Real world example…
I just sold 1
$NBIS $182.50 Cash Secured Put expiring 7/10 for $13.33/share.
Trade Details:
• Premium collected: $1,333
• Capital secured: $18,250 (100 shares × $182.50 strike)
• Return on capital: 7.3% ($1,333 ÷ $18,250)
• Time to expiration: ~30 days
Potential Outcomes
Scenario 1: NBIS stays above $182.50 by 7/10
• The put expires worthless
• I keep the full $1,333 premium
• No shares are purchased
• 7.3% return on the capital secured in about a month
Scenario 2: NBIS falls below $182.50 by 7/10
• I get assigned 100 shares at $182.50
• I still keep the $1,333 premium
• My effective cost basis becomes $169.17/share ($182.50 - $13.33)

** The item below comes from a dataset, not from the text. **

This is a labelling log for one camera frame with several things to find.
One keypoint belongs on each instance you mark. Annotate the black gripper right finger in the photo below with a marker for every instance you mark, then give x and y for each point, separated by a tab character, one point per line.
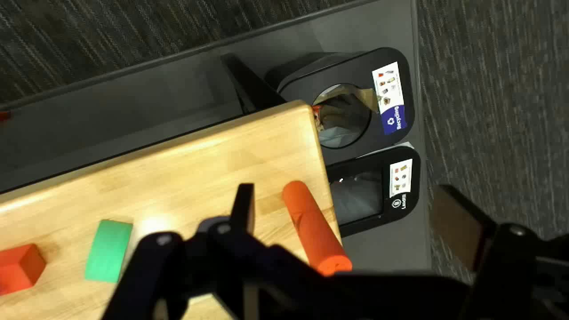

Guys do you understand what I am saying?
With $18,250 of capital, I’m locking in a 7.3% return in ONE MONTH.
Worst case scenario, the stock I’m buying drops below the cost basis and in that case, you just begin the wheel strategy and sell covered calls until you sell the stock for higher than your cost basis, or if you don’t want to buy the stock at that cost basis anymore, you roll the option to a lower strike…
$18,250 in capital can only get you a $90k rental property, which will make you at the MOST a few $100 dollars a month.
That’s if all goes perfect and you have no issues with the property or tenant, which is highly unlikely.
Also, you need to think about what kind of rental property you’d be getting at a $90k price point.
Probably not the best location or tenants if I had to guess…
I want to hear your opinions, do you prefer selling options or rental properties?